Abstract
Hulless barley (Hordeum vulgar L. var. nudum) is one of the staple foods for Tibetans and an important livestock feed in the Tibetan Plateau. We report the complete mitochondrial genome of Tibetan hulless barely. The complete mitochondrial genome size is 416,675 bp. Hulless barely mitochondrial genome encode 34 protein-coding genes, 19 tRNA genes and three rRNA genes. The mitochondrial genome has 50 forward and palindrome repeats totally. Nucleotide sequence of coding region takes over 13.60%, GC content is 44.33%. The maximum-likelihood (ML) phylogenetic tree based on 11 protein-coding genes common to seven plant mitochondrial genomes using Arabidopsis thaliana as out-group support that hulless barely is close to Triticum species.
Keywords: Hordeum vulgar L. var. nudum, hulless barley, mitochondrial genome
Mitochondrial DNA is the extra-nuclear genome in plant cytoplasm except the chloroplast DNA, most likely through the taming of an α-proteobacterial endosymbiont. Lots of evidences support that a single origin of mitochondria for all eukaryotes originated about 1.5 billion years ago (Gupta & Golding 1996). Hulless barley as a main food crops and livestock feed more than important of rice where be cultivated in the Tibetan Plateau that high altitude and low temperature. Although the researchers had published the nuclear and chloroplast genome of hulless barely (Zeng et al. 2015a, 2015b), but mitochondrial genome of hulless barely remains unknown.
Fresh leaf of “Zangqing 320” was used to extract the mitochondrial genome DNA by CTAB protocol (Doyle 1987) that has been cultivated in the Tibet Academy of Agricultural and Animal Husbandry Sciences of China. Sequencing was performed on the Hiseq 2000 platform for short insert size libraries (PE500). First, Trimmomatic Version 0.22 (Bolger et al. 2014) and Perl scripts were used to data cleaning. Second, compared the clean reads with 75 mitochondrial genomes (ftp://ftp.ncbi.nlm.nih.gov/refseq/release/mitochondrion) by blastn (parameter settings: E-value = le−10, the other parameters are defaults) (Altschul et al. 1990). Identity ≥98%, and the ratio of the reads length greater than or equal to 90% was defined as the mitochondrial reads. Thirdly, the mitochondrial reads were assembled by Platnus (Kajitani et al. 2014) and GapFiller (Boetzer & Pirovano 2012). Five random selected fragments (length=∼1 kB) were verified by PCR method. Finally, the mitochondrial genome was annotated by mitofy (Alverson et al. 2010). The GenBank accession number is KU865690.
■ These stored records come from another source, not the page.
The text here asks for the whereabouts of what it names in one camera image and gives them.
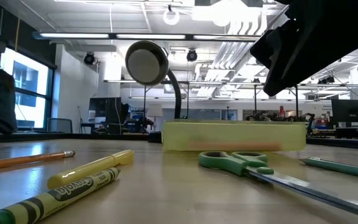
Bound yellow highlighter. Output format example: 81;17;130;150
47;149;135;190

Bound yellow-green Crayola crayon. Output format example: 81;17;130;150
0;167;122;224

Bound white ring light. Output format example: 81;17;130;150
162;4;181;26

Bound black monitor on stand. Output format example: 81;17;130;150
88;96;123;134
331;98;358;124

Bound orange pencil pink eraser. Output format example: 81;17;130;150
0;150;76;172

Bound red pen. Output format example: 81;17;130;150
187;141;282;152

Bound black round ceiling speaker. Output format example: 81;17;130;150
186;49;198;63
83;52;97;66

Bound grey mesh office chair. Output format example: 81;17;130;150
47;118;73;134

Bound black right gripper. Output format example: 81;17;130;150
249;0;358;96

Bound yellow transparent plastic supply box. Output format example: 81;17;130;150
161;119;308;153

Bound green handled scissors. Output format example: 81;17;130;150
198;151;358;222

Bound black gooseneck desk lamp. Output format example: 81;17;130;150
124;40;183;144

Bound teal pencil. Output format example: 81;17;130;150
299;156;358;181

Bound overhead strip light bar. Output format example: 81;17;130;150
32;30;262;43
Repetitive sequence was identified by REPuter (version v3.0, with a minimal length of 50 bp and three mismatches) (Kurtz et al. 2001). Reverse and complement type were not detected in hulless barely mitochondrial genome. The totally number of repeats are 50. Forward and palindrome repeats are 29 and 21, respectively. The longest forward and palindrome repeats are 7061 bp and 2366 bp, respectively.
The complete mitochondrial genome of hulless barley has a length of 416,675 bp with a typical circle structure that contains 19 tRNA genes, 34 protein-coding genes and three rRNA genes. Moreover, there are more than one copy of atp8, rRNA and tRNA genes making a total of 88 genes present in hulless barely mitochondrial genome. The percentage of coding region is 13.60%, and GC content is 44.33%.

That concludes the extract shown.